_Required work_
Give back each line of the material that contains the word "single".

_Excerpted data_

☆ ☆ ☆ ☆ ☆ ☆ ☆

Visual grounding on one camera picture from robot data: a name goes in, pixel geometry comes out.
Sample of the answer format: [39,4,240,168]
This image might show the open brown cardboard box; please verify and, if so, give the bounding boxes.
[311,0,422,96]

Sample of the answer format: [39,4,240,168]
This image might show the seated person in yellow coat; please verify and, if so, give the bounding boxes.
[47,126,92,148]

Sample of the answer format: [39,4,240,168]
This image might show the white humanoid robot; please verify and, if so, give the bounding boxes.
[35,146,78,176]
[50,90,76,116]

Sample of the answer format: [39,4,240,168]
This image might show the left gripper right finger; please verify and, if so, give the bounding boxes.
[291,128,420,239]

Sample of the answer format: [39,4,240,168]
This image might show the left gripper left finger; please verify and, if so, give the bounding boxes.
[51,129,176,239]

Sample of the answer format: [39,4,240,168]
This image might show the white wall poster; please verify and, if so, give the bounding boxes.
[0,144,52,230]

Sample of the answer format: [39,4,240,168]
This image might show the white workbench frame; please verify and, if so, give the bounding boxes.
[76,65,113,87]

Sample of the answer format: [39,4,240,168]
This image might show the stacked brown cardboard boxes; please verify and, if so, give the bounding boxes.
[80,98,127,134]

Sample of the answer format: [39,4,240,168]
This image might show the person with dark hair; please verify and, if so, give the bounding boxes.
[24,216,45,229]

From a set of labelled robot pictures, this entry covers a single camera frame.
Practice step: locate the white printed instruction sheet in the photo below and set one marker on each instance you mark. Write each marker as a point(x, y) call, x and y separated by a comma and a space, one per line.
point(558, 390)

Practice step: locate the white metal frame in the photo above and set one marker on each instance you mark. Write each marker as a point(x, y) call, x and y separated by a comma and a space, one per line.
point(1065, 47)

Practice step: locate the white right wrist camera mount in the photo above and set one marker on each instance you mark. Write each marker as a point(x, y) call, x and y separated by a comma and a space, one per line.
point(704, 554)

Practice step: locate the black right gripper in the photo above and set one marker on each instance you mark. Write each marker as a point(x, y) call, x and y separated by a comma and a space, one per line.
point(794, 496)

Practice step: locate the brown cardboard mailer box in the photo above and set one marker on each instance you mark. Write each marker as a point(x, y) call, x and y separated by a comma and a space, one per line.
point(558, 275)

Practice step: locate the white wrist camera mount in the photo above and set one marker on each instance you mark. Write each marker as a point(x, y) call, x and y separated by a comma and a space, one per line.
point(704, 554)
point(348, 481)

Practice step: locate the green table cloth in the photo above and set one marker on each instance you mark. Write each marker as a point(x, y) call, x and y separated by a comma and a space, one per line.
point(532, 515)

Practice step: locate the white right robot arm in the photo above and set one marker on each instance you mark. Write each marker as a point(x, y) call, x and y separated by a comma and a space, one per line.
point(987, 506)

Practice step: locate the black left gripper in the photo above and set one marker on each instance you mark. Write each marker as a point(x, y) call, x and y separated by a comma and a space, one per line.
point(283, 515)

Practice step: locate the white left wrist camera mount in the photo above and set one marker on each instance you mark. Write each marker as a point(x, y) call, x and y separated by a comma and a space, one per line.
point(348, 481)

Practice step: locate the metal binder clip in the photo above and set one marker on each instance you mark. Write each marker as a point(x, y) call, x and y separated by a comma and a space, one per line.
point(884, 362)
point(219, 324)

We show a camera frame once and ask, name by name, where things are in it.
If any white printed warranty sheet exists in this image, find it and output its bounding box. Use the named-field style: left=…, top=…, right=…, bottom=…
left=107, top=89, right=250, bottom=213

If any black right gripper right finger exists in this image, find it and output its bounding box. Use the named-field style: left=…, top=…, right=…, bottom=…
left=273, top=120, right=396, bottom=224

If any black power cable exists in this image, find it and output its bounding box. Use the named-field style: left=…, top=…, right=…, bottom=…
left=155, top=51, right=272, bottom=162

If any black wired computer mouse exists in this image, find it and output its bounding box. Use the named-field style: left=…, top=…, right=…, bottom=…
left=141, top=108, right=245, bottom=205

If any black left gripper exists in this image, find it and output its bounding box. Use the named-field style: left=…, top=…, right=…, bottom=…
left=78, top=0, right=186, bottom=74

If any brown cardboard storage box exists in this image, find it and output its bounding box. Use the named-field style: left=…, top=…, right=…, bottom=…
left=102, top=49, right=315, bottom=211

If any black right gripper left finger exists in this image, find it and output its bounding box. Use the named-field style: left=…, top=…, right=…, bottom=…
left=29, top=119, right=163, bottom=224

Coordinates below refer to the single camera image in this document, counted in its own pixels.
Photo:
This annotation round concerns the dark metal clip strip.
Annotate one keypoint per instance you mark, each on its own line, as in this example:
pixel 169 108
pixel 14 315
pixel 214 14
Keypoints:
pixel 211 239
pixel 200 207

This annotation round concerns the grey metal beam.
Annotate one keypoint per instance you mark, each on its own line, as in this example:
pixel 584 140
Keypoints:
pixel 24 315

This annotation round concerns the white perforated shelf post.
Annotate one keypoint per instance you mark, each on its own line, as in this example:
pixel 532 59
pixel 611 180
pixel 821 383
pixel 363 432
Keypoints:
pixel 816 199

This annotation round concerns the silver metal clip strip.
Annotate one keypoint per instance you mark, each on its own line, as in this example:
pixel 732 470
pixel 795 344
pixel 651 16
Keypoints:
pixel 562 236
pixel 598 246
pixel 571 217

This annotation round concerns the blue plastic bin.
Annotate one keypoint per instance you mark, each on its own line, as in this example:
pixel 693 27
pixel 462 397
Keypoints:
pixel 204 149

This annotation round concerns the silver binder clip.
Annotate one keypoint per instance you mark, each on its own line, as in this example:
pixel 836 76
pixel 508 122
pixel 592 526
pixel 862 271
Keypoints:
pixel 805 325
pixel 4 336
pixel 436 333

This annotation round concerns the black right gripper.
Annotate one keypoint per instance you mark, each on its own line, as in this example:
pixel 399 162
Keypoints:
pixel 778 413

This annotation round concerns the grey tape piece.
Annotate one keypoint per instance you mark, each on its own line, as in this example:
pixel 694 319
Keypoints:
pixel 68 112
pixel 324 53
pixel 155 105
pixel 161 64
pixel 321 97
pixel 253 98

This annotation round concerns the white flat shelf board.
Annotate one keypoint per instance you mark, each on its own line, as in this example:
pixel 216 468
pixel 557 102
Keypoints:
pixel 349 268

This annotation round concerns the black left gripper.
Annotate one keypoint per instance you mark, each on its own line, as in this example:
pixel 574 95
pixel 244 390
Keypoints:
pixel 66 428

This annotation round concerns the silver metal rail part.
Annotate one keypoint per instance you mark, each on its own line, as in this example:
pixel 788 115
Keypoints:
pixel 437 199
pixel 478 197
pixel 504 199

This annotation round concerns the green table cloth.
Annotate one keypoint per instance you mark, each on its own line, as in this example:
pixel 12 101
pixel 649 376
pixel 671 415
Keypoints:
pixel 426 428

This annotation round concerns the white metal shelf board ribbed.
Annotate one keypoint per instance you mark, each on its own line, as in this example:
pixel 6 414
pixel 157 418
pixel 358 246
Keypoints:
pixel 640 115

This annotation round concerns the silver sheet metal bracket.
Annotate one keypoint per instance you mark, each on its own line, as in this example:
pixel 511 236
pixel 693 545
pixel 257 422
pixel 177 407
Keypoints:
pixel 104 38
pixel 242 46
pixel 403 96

☆ ☆ ☆ ☆ ☆ ☆ ☆

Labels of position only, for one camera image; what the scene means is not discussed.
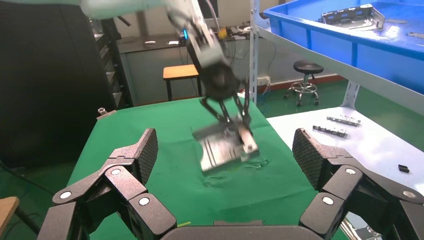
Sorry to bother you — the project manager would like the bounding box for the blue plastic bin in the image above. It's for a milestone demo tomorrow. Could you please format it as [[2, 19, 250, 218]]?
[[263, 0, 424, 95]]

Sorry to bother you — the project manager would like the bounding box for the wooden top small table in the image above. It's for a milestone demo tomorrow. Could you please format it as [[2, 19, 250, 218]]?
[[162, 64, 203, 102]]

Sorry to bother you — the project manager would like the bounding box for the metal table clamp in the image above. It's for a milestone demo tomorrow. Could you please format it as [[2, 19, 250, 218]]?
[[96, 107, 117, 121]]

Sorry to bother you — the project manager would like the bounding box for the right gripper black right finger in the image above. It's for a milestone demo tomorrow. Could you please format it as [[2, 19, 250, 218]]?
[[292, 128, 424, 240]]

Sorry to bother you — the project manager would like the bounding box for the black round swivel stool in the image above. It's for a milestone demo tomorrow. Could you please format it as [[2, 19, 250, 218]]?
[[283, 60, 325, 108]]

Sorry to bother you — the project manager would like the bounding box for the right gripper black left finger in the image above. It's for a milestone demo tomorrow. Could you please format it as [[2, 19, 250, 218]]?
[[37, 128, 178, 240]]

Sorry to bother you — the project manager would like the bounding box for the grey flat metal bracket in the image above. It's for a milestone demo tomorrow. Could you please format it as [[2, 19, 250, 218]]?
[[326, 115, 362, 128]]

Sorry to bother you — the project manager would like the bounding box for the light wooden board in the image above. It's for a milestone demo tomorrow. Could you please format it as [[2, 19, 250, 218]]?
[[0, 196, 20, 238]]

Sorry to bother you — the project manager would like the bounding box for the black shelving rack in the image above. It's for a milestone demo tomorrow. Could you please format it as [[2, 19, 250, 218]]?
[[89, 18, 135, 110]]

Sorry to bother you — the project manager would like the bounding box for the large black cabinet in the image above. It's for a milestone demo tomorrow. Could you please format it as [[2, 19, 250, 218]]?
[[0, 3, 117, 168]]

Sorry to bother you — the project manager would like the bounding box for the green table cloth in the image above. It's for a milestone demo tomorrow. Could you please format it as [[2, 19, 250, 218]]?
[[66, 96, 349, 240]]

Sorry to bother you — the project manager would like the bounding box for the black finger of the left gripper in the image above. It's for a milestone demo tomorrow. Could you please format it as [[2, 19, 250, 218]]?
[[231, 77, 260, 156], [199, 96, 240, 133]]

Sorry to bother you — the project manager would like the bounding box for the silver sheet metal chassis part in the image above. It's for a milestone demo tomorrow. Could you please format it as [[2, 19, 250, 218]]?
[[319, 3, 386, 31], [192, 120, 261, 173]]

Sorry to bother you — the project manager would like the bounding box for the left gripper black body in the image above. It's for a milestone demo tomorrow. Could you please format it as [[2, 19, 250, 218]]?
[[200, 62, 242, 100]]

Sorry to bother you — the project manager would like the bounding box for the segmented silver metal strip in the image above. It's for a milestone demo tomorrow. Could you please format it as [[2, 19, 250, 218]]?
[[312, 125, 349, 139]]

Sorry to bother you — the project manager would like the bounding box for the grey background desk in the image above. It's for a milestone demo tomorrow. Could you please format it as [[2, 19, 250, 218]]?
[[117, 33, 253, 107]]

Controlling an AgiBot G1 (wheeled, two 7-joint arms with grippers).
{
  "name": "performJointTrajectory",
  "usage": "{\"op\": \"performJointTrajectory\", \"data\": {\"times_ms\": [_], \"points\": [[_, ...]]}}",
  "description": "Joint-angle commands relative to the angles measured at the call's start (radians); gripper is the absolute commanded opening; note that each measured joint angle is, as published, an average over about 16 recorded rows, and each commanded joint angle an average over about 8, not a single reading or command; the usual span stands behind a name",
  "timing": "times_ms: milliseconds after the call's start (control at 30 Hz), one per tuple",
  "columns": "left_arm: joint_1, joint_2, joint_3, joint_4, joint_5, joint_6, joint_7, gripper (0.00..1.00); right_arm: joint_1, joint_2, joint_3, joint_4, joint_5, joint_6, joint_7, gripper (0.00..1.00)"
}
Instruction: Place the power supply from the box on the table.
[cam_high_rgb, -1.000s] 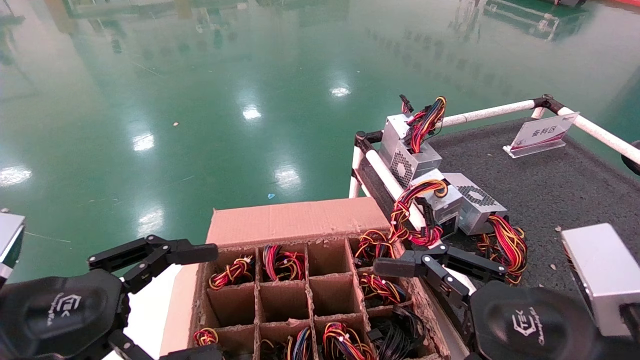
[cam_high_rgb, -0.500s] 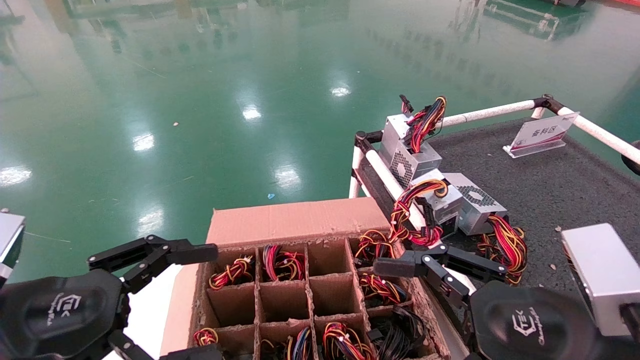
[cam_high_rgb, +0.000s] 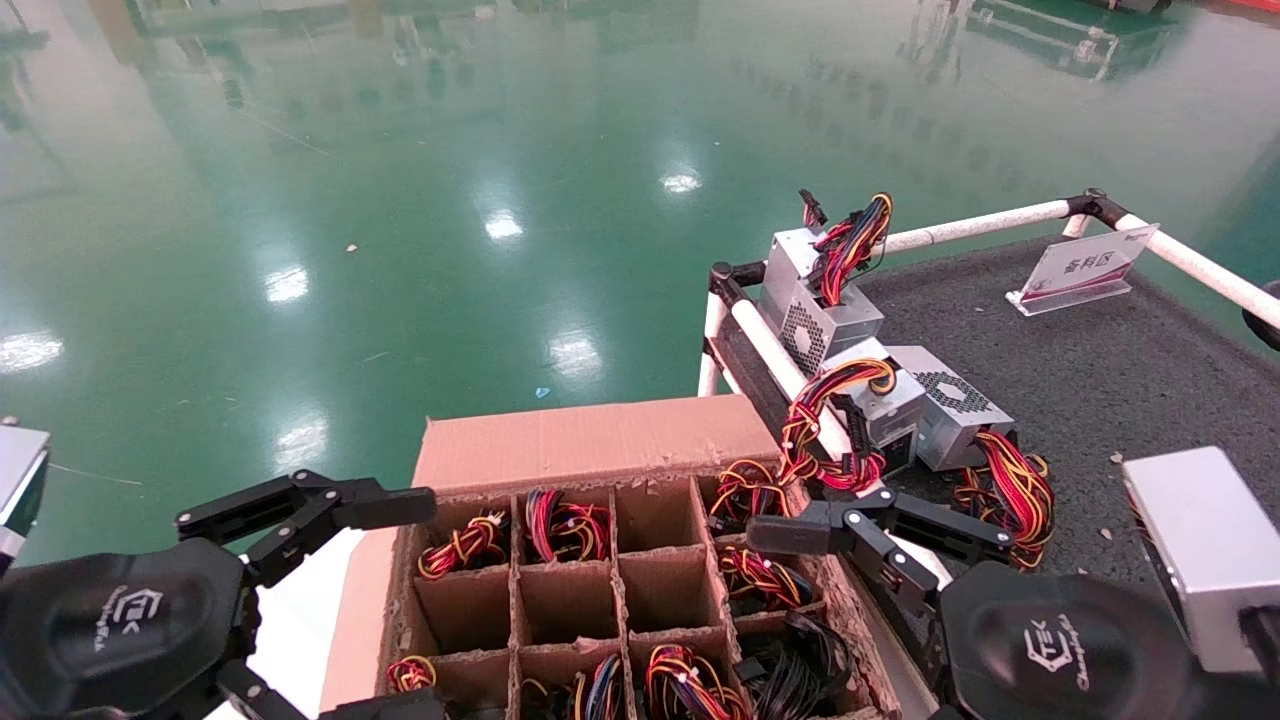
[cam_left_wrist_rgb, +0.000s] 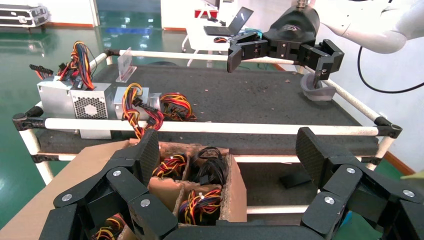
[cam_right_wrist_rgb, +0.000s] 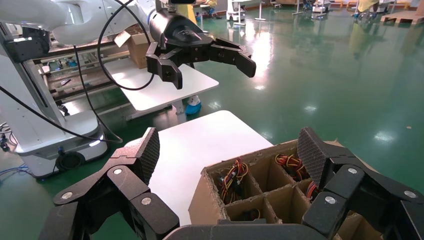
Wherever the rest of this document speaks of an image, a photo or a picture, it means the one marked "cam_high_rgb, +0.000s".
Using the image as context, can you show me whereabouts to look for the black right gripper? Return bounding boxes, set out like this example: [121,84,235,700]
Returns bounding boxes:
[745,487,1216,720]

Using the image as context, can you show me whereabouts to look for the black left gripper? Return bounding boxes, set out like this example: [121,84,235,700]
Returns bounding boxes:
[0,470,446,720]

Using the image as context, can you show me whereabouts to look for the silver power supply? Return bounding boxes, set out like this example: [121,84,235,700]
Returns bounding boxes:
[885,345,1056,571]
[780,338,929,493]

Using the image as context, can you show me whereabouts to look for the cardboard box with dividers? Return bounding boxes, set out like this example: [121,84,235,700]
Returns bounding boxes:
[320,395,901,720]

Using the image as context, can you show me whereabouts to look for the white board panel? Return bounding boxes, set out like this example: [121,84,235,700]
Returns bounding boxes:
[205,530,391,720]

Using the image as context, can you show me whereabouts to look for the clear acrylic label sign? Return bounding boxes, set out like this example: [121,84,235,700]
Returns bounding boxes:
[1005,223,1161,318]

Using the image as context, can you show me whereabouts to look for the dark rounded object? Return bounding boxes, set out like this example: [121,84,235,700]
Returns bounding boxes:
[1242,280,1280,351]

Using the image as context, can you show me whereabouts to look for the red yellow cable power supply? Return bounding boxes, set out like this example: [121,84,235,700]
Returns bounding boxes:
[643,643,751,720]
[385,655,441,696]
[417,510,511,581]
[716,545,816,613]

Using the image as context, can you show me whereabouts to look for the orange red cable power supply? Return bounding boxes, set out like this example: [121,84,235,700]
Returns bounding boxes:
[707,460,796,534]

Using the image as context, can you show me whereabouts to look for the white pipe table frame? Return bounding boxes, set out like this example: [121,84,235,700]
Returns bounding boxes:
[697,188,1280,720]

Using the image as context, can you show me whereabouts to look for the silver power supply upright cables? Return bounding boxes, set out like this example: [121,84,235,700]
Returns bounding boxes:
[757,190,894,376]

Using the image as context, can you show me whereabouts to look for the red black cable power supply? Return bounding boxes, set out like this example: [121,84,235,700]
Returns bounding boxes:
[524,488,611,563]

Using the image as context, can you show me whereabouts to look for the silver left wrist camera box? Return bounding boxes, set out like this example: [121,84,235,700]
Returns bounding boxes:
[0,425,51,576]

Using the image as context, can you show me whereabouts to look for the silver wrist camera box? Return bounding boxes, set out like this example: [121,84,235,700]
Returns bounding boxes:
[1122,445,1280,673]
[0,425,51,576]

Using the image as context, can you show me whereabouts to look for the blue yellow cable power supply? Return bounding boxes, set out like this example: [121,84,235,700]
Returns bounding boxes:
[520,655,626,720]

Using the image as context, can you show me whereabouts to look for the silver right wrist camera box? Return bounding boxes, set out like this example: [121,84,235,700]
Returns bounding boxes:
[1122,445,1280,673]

☆ ☆ ☆ ☆ ☆ ☆ ☆

_Task answer_
From a set of labelled robot pictures, this entry covers a single camera frame.
Coordinates below refer to the single camera image in this document, counted in its own pixels.
  "description": "Joint-angle commands relative to the angles measured at the call's start (radians); gripper is the absolute commanded opening; note that each measured joint angle is, as published, an average over about 16 recorded rows, and each commanded joint angle an average over about 8, not a single reading or command; the usual span stands behind a name",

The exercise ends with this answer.